Non andò a fuoco, né esplose, semplicemente si piegò sulle gambe, reggendosi la pancia, e il viso gli si contorse in strane espressioni. Dovette reggersi su una sedia, che non resse il colpo e si portò dietro lo scrittore, il quale cadde a terra supino, continuando a ridere di gusto. Seguirono, a ruota,  Javier e Kevin che neanche ci pensarono due volte a poggiarsi da qualche parte, ma piuttosto imitarono l’amico e si gettarono a terra vicino a loro. Infine, gli altri agenti di polizia fecero lo stesso.
Fu più o meno in quel momento che Kate Beckett vide il peggio. La Gates stava andando a fuoco. Più nera di così non poteva diventare. Lanie lanciò sguardi preoccupata all’amica detective mentre le fece segno verso il signor Magpoop. L’omino rotondo era più che una balla da biliardo. Era un pallone da calcio. Perfino le braccia e le gambe si erano ammorbidite, andando ad assumere le forme rotonde, per non parlare del viso. Le due notarono del fumo uscire dalle sue orecchie.
“Ditemi che è solo un brutto sogno.” Boccheggiò la detective.
Rialzandosi da terra, Kevin tossì più volte, allentando il colletto della cravatta.
Javier lo guardò torvo e gli diede un colpo alle scapole, convinto che stesse per avere un attacco.
Kevin tossì di nuovo e si toccò la gola. Aveva qualcosa che gli impediva di respirare. La scena divenne surreale.
Intervenne Rick che lo afferrò da dietro, abbracciandolo all’altezza del torace e spinse in dentro, cercando di aiutare l’amico a sputar fuori ciò che era rimasto incastrato in gola. In effetti, qualcosa c’era.
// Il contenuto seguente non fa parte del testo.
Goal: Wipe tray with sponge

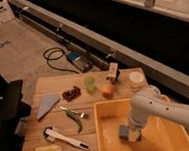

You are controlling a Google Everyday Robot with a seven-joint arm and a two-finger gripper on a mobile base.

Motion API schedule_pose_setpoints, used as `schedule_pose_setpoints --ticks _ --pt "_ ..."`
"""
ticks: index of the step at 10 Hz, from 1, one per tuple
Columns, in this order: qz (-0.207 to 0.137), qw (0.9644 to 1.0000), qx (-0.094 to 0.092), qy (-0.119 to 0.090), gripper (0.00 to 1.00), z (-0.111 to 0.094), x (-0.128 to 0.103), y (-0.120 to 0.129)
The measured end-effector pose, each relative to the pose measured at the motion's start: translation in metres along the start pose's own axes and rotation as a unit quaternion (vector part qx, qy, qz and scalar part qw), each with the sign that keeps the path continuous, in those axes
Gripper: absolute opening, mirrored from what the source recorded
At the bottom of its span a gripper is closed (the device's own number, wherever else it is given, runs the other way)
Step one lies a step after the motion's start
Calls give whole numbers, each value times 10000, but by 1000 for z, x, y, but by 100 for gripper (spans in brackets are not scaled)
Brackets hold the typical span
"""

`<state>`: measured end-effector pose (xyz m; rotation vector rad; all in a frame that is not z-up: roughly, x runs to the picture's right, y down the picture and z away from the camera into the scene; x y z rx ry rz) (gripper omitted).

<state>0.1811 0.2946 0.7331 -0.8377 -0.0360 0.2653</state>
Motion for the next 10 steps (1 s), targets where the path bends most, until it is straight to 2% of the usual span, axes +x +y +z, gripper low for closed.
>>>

L’irlandese sputò una gran quantità di saliva insieme a un pezzetto del pollo della sera precedente, rimasto chissà per quale ragione, ancora nella gola.
La Gates, Kate e Lanie osservarono la scena a rallentatore mentre videro quel gran schifo fare un salto ad arco e finire sul panciotto del signor Magpoop. Fortunatamente, l’omino sempre più rotondo, non si accorse di nulla, poiché data la sua grande pancia, non riusciva a vedere oltre il naso.
Quando Kevin si riprese, ringraziò prima Javier poi Rick, e si sistemò per bene. Cercò di non guardare la sua saliva e il pezzo di pollo sul panciotto dell’omino.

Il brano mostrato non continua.